Choosing a Direction
But what if the fog doesn’t lift even though we have been staying with it for a few days? We might have got stuck in self-reflection; or we are still having difficulties choosing a direction even though we have a new understanding of who we are. Perhaps there are too many choices – a situation that can easily result in paralysis. Those are the times when we may need to take action – any action – to get us moving again. There are some techniques that can help us with that choice. They all require a certain amount of faith and a basic knowledge of our inner barriers, defences, dreams and hopes.
Pick an activity
This method is pretty straightforward: just make a choice and move on it. We can take the first thing that comes to mind; we can take the thing that feels the least work; we can close our eyes and pick blindly. Whatever method we choose, the important thing is to get moving. It doesn’t even matter if the choice we make takes us to a new resolution or a big, new insight. The movement alone is activating and creates new energy and motivation. This method is particularly helpful to get us out of paralysis from too many choices being available.
If we have a basic idea about the direction we want to take but can’t find the right way to get started, this method often helps. We take a moment to imagine the final outcome of the situation as fully as we can: we put ourselves into it, smell it, see it, taste it. And then we let it go! If we hold on to too tightly to our dreams, they won’t be able to gather energy and grow. They won’t be able to guide us. By letting go of the energy of our dreams and trusting that it will find its way, we allow the universe and other people to react to it. New opportunities, new insights, and renewed hope can result from using creative imagination.
Meditation / Prayer
For those moments when we can’t see any direction and feel completely lost, prayer and/or meditation can be helpful tools. Often we create a vacuum around us when we concentrate too hard on what we want or feel we should be doing. We effectively shut off the organs with which we can see the bigger picture and understand how our own actions and movement influence the world around us – and are influenced by this world at the same time. Meditation and prayer help us reconnect to these organs. The activity of quietly going inward, formulating the need for direction and support, and surrendering oneself to the wisdom of the universe and/or God helps to clear our minds and shift our energy.

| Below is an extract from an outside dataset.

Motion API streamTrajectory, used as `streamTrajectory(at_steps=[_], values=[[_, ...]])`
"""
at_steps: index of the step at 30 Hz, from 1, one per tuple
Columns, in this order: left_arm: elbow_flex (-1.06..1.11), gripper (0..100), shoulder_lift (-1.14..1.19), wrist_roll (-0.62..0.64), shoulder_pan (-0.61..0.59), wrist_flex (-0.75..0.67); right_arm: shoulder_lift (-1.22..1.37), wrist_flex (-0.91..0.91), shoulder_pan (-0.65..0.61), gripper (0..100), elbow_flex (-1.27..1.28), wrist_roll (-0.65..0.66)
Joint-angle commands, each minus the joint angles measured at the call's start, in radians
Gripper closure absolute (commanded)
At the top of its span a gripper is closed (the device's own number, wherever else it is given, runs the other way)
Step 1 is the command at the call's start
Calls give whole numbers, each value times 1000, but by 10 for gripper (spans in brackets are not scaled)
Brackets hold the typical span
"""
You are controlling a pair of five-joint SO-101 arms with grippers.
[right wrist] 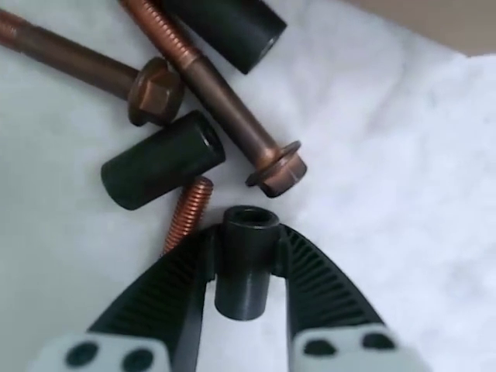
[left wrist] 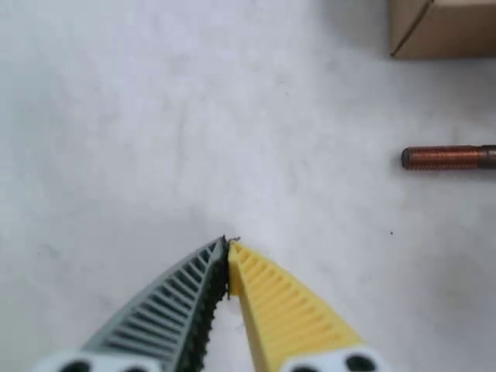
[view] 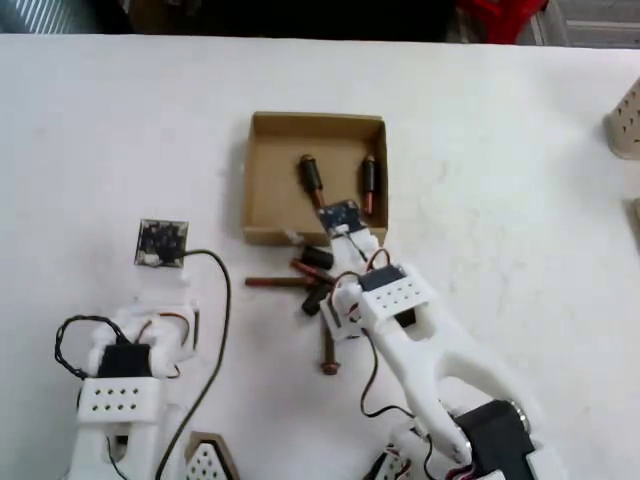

With a direction in mind we are now ready to move out of the fog. This requires action and will. The most difficult thing about finding our way out of an inner fog often is the fact that we need to do it ourselves. There is really no one else who can do this for us. Friends and family can support us but we are the ones who need to pick up our will and hold on to it as we move forward. We might need frequent reminders of the path we have chosen; we might need occasional boosts of supporting energy; or we might need physical reminders of the choices we made: a symbol on our altar or an image or affirmation we use frequently. And sometimes we might just have to “fake it until we make it” – hold on to the memory of will energy, even if we don’t really feel it at the moment. Most importantly, we need to continuously explore and express who we are in an honest and respectful manner. Over time, as we keep moving, we will find that our willpower increases, the direction becomes easier to hold, and the fog lifts again. At the end of the journey we will have found a new understanding of who we are and what we can do.